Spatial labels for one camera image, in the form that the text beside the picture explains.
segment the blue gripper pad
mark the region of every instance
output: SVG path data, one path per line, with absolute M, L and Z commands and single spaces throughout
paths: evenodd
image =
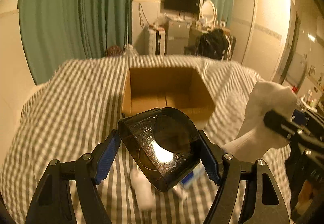
M 217 161 L 213 158 L 210 149 L 206 145 L 204 141 L 201 141 L 201 151 L 200 151 L 200 159 L 204 168 L 207 172 L 208 178 L 215 182 L 216 185 L 219 185 L 221 177 L 218 174 L 218 165 Z
M 118 131 L 114 133 L 107 148 L 102 153 L 100 159 L 97 162 L 97 173 L 94 177 L 96 185 L 99 185 L 101 181 L 107 178 L 110 167 L 116 157 L 120 146 L 120 136 Z

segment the door
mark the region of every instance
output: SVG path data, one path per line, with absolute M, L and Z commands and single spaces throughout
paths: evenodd
M 290 0 L 257 0 L 250 44 L 242 65 L 272 80 L 280 63 L 287 39 Z
M 232 60 L 243 62 L 244 54 L 249 40 L 255 0 L 234 0 L 231 35 L 236 38 Z

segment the vanity table
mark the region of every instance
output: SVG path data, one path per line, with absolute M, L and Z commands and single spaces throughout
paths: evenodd
M 188 47 L 195 46 L 203 34 L 207 34 L 214 29 L 222 29 L 225 35 L 231 33 L 230 29 L 218 26 L 216 22 L 217 10 L 212 1 L 206 0 L 200 9 L 199 23 L 201 23 L 201 25 L 193 25 L 190 27 Z

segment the white sock
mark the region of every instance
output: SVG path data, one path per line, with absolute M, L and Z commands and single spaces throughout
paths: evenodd
M 267 128 L 263 119 L 271 109 L 290 119 L 296 106 L 297 97 L 290 88 L 274 82 L 257 82 L 250 94 L 238 137 L 222 149 L 238 160 L 254 163 L 268 149 L 286 146 L 289 142 Z

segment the striped bedsheet
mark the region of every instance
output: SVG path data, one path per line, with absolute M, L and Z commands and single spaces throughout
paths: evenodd
M 236 62 L 221 62 L 194 56 L 110 57 L 65 62 L 49 83 L 23 108 L 19 130 L 6 156 L 0 175 L 0 191 L 11 216 L 23 224 L 33 193 L 50 160 L 76 160 L 91 152 L 121 119 L 120 107 L 126 70 L 129 67 L 192 66 L 200 73 L 216 104 L 204 131 L 223 145 L 235 139 L 244 119 L 245 106 L 260 76 Z M 270 149 L 263 157 L 279 185 L 289 214 L 290 189 L 284 161 L 289 146 Z M 141 212 L 130 187 L 129 171 L 135 161 L 121 144 L 106 180 L 98 192 L 112 223 L 203 223 L 217 186 L 207 174 L 189 189 L 180 202 L 169 191 L 153 190 L 156 206 Z M 236 223 L 244 195 L 239 188 L 232 222 Z M 85 223 L 75 182 L 70 182 L 78 223 Z

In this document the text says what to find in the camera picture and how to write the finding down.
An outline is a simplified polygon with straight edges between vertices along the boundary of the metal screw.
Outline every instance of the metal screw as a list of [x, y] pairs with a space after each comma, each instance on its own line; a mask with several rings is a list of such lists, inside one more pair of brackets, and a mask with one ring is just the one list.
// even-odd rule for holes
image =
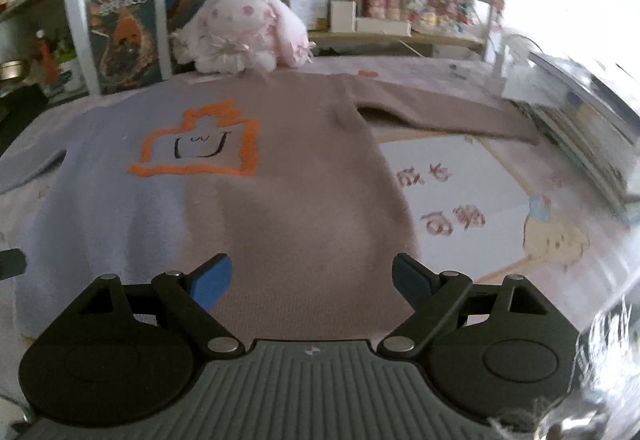
[[238, 349], [240, 343], [233, 337], [216, 337], [210, 340], [207, 346], [217, 354], [230, 354]]
[[388, 337], [382, 343], [390, 352], [403, 353], [414, 349], [415, 343], [409, 337]]

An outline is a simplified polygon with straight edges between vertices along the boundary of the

*Exercise requirements*
Copy out every line of the data that includes the word "between".

*Response below*
An outline is a simplified polygon with straight edges between vertices along the boundary of the metal screw.
An outline is a simplified polygon with straight edges between vertices along the boundary of the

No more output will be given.